Part two of a three part blog series “A View from the Border: Providing Legal Assistance to Asylum Seekers in Tijuana. Thousands of people from the Central American Northern Triangle and elsewhere – adults, unaccompanied minors, and families – have come to the Mexican towns at the U.S.- Mexican border. Most of them are hoping to request asylum in the United States but have little or no information about the requirements for asylum or the process for requesting it. Thus, legal assistance in preparing for asylum interviews is a critical need, along with the basic needs of shelter, food, and medical care. The non-profit organization Al Otro Lado put out a call to U.S. immigration lawyers to volunteer time at the border to provide this vital informatiion. Santa Clara University, with its concern for immigrants, has a particular calling to support asylum-seekers, and Clinical Professor of Law Evangeline Abriel travelled to Tijuana to help.


We arrive at Al Otro Lado for the daily 10 a.m. meeting and assignment of tasks. There are many lawyers, law students, Board-accredited representatives, and legal observers, from Charlottesville, Virginia, New Orleans, Washington and Lee Law School, and California. We learn that the last number on the list called today was number 1213, and that the list maintainers are now giving out numbers in the 1700s. Since each number indicates a group of ten, that means that there are more than 17,000 names on the list. And that is just for the San Ysidro port of entry.

There are also three American ministers in the meeting. They have been performing marriages, a little bit of happiness in an otherwise dismal situation. The marriages are not truly legal, since Mexico requires a civil ceremony and the ministers have no authority to perform marriages here, but they perform the ceremony and provide a certificate, and the hope is that this will decrease the risk of the couple being separated once they cross the border to the United States.

Luis assigns us each tasks. I am to go to the Benito Juarez stadium to give informational charlas. The stadium has been officially closed as a shelter, and there are no water or other services, because the government is trying to move everyone to another location at El Baratal. People do not want to move there, however, because it is a fair way farther from the border and the list and is not in a very safe neighborhood. So people have stayed in the street outside the Benito Juarez stadium. About three blocks of the street outside the stadium have been turned into a neatly maintained tent city. Each side of the street is lined by tents and makeshift shelters. Despite there being no water, it is surprisingly neat. The street looks like it has been swept. There is a huge pile of trash and discarded belongings, but it is in a pile rather than scattered around. There are children everywhere, playing with broken toys.

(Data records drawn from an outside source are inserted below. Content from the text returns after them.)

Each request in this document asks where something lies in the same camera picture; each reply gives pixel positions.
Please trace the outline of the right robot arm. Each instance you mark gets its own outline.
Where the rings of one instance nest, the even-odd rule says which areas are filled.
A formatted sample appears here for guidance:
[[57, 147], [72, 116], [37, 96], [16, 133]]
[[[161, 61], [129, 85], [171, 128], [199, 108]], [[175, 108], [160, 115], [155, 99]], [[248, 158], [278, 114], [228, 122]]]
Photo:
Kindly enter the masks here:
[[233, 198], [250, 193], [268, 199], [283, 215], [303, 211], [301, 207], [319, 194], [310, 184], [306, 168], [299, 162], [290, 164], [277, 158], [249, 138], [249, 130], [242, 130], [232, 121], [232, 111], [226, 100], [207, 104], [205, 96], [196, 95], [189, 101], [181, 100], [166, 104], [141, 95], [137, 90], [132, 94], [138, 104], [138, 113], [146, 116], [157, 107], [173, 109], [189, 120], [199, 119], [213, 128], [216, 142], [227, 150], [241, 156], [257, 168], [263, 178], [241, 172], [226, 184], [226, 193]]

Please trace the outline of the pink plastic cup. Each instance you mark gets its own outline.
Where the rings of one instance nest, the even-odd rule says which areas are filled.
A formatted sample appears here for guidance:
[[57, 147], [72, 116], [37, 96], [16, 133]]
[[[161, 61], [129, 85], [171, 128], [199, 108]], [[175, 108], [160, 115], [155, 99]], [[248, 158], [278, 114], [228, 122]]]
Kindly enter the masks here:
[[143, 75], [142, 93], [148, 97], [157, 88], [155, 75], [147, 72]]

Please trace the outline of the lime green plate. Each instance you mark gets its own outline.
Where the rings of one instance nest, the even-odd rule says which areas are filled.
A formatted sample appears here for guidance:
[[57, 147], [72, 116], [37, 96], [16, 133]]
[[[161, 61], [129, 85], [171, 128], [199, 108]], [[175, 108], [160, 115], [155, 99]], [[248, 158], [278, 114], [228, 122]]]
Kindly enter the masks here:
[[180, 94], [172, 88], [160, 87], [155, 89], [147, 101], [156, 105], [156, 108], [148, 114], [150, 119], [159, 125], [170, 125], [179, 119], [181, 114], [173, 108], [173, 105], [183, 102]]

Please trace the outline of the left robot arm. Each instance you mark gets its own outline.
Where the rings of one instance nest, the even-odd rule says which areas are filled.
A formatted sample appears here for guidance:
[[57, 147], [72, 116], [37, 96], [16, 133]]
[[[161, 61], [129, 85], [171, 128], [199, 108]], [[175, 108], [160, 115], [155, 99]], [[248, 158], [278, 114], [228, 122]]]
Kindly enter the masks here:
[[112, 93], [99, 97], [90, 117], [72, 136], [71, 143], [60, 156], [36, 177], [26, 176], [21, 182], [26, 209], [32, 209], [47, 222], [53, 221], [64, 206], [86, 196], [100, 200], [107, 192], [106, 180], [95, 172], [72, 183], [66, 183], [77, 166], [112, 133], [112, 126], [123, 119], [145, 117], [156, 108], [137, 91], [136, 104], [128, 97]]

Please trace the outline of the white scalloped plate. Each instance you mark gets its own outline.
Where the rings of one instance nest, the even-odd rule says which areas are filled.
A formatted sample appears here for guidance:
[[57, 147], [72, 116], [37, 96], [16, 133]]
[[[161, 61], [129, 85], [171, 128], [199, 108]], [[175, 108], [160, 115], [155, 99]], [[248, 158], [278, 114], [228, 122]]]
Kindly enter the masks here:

I did not see any child wearing shoes.

We go up and down the street announcing that we will hold a charla at 1:45. I stand on the street with people gathered around me and explain about the list, about what will happen if they cross the border (short-term detention for everyone in hieleras, then probable continued detention for single men and even fathers, likely release on recognizance for mothers with children), about the credible fear interview process, about the requirements for asylum, about crossing the border illegally being a federal offense that is rigorously prosecuted. I tell them something I have never told a client in the United States – that they and their children should wear clothing adequate to withstand the cold of the hieleras. I advise them to investigate legal status in Mexico, which is granting humanitarian visas and employment authorization, so that they will be able to make an informed decision on how to proceed in their cases. They have lots of questions and they are very grateful. They bless me and my family for providing them this simple service.

While we are at Benito Juarez, there is a small altercation between Mexican citizens and the refugees. Part of the tent city is right outside the wall of an elementary school, and the parents’ association wants the refugees gone. They tell the refugees that if the police do not move them, they, the parents, will. The police arrive and restore peace, but the refugees pick up their tents and move them away from the school.

Back at the Al Otro Lado office, Luis holds a debriefing in which each of us reports back on what we’ve done and observed during the day. Then the three pastors, two from the UCC and one Methodist, gather several minors for a prayer. The boys will be crossing the puente tonight.